A textile factory, later known as the Royal Military Textile Factory, had already been established in Usserød in the 1790s (closed 1981). It was later joined by other industrial enterprises, such as Hørsholm Textile Factory (1885–1975), Hørsholm Tobakspakkeri og Hørsholm Iron Foundry (1900–1965).

===20th-century growth===
In the 20th century, Hørsholm gradually grew together with the neighbouring communities Usserød, Rungsted and Smidstrup. Most recently, Hørsholm has grown together with Kokkedal in Fredensborg-Humlebæk Municipality and Trørød, Vedbæk and Gammel Holte in Rudersdal Municipality.
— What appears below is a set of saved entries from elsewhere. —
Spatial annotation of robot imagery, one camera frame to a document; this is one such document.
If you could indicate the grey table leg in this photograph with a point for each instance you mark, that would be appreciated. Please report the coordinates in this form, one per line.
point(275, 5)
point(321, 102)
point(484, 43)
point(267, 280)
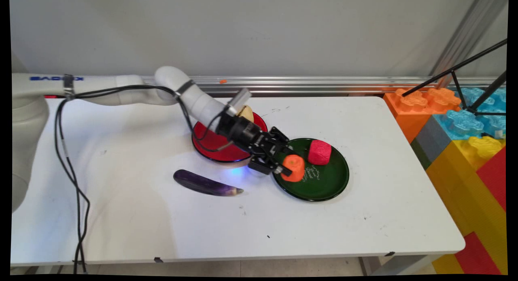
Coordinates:
point(388, 265)

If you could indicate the orange toy carrot chunk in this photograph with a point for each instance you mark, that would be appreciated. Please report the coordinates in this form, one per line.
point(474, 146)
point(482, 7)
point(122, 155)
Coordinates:
point(295, 167)

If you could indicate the aluminium diagonal post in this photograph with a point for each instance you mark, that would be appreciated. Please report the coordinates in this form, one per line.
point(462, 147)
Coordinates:
point(465, 38)

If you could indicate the grey giant building block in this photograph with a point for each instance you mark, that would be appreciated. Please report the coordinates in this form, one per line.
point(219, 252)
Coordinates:
point(431, 145)

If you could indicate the yellow giant building block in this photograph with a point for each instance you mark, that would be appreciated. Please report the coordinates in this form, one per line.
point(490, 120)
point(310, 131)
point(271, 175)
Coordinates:
point(465, 184)

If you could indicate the dark green round plate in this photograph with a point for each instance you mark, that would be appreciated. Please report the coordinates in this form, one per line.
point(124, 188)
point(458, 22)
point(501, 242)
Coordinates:
point(327, 184)

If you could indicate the orange giant building block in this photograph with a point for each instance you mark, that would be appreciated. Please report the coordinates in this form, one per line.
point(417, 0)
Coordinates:
point(408, 111)

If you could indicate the purple toy eggplant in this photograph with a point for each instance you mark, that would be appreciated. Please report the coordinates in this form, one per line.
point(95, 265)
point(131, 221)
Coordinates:
point(206, 186)

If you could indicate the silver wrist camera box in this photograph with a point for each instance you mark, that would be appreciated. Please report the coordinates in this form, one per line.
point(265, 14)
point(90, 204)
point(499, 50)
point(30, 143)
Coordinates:
point(238, 101)

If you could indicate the red round plate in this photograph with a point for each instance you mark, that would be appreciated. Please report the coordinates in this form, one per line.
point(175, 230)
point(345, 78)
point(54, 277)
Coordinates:
point(210, 145)

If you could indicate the blue giant building block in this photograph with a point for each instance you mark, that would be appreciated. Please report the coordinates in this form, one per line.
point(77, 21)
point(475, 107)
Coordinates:
point(465, 123)

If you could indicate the aluminium wall rail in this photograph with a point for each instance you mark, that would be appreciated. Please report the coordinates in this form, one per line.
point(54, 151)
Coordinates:
point(323, 86)

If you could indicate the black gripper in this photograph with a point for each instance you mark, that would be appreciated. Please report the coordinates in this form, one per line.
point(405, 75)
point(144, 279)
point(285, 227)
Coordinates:
point(247, 134)

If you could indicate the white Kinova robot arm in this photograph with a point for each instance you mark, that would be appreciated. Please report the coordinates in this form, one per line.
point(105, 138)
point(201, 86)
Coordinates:
point(121, 88)

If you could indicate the pink toy cube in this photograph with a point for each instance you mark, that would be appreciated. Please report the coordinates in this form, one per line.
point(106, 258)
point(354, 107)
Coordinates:
point(319, 152)

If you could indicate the black tripod stand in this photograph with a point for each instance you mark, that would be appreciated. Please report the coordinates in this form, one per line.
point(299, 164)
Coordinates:
point(461, 66)

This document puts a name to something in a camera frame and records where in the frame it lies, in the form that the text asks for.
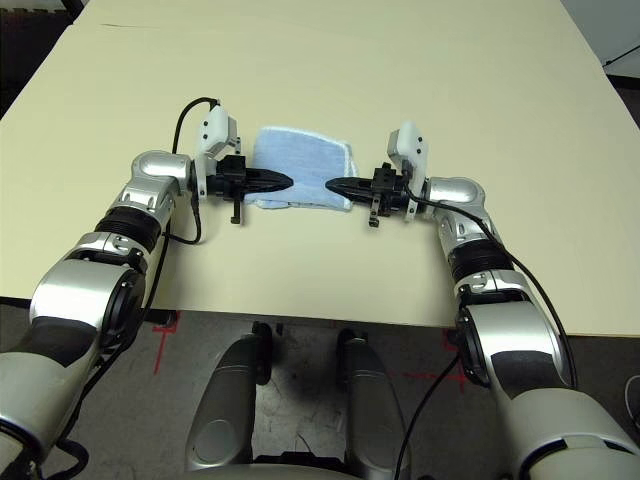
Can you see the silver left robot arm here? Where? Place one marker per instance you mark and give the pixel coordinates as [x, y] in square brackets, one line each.
[100, 280]

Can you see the light blue towel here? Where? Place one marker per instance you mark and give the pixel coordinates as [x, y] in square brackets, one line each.
[310, 165]

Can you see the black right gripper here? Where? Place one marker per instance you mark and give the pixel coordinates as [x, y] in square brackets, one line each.
[390, 192]

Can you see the grey left robot leg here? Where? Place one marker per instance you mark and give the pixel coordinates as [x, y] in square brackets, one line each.
[225, 400]

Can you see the grey robot waist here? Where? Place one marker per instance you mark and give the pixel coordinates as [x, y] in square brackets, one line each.
[280, 470]

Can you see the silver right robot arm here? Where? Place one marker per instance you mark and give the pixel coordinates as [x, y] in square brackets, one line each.
[500, 320]

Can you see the black metal frame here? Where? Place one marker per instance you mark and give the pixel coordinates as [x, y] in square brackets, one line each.
[70, 4]

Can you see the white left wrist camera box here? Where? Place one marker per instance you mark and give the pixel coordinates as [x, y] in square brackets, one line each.
[212, 137]

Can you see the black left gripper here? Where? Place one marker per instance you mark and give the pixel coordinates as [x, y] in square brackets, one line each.
[227, 182]

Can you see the grey robot leg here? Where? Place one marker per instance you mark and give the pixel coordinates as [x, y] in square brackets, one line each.
[372, 410]
[225, 400]

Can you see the grey right robot leg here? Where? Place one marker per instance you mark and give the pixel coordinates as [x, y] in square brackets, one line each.
[372, 410]

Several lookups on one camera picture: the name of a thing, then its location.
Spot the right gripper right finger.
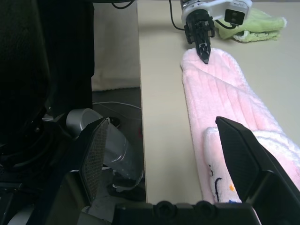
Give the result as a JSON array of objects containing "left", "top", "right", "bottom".
[{"left": 215, "top": 116, "right": 300, "bottom": 225}]

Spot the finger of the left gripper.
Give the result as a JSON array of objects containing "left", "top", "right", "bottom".
[{"left": 195, "top": 38, "right": 211, "bottom": 65}]

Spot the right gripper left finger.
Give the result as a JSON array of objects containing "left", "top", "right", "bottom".
[{"left": 30, "top": 116, "right": 111, "bottom": 225}]

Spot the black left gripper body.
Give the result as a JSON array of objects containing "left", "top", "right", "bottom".
[{"left": 184, "top": 9, "right": 216, "bottom": 43}]

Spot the pink towel with embroidery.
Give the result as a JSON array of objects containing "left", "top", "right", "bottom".
[{"left": 180, "top": 47, "right": 300, "bottom": 225}]

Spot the light green towel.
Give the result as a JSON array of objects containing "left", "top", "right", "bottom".
[{"left": 215, "top": 7, "right": 288, "bottom": 43}]

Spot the dark robot torso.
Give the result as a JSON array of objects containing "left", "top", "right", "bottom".
[{"left": 0, "top": 0, "right": 94, "bottom": 165}]

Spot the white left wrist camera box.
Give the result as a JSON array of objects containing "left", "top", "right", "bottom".
[{"left": 181, "top": 0, "right": 253, "bottom": 25}]

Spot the thin white floor cable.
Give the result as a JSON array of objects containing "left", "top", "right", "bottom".
[{"left": 92, "top": 100, "right": 142, "bottom": 111}]
==Nature, parks and open spaces==
Hørsholm Slotshave, the former gardens of Hirschholm Palace, is the largest public park in Hørsholm. A little to the east of it lies Hørsholm Arboretum, part of the University of Copenhagen Faculty of Science. Hørsholm Cemetery is Hørsholm's largest cemetery. Rungsted Beach is Hørsholm's most popular beach but bathing is also possible at Mikkelborg and from several other localities along the coast.

Hørsholm is surrounded by a number of small woodlands. They include Rungsted Hegn-Folehave Skov, Kokkedal Skov, Elleskoven and Stasevang Skov. The larger Jægersborg Hegn, which separates Hørsholm from Skodsborg to the south, adjoins the extensive UNESCO-listed deer park Jægersborg Dyrehave.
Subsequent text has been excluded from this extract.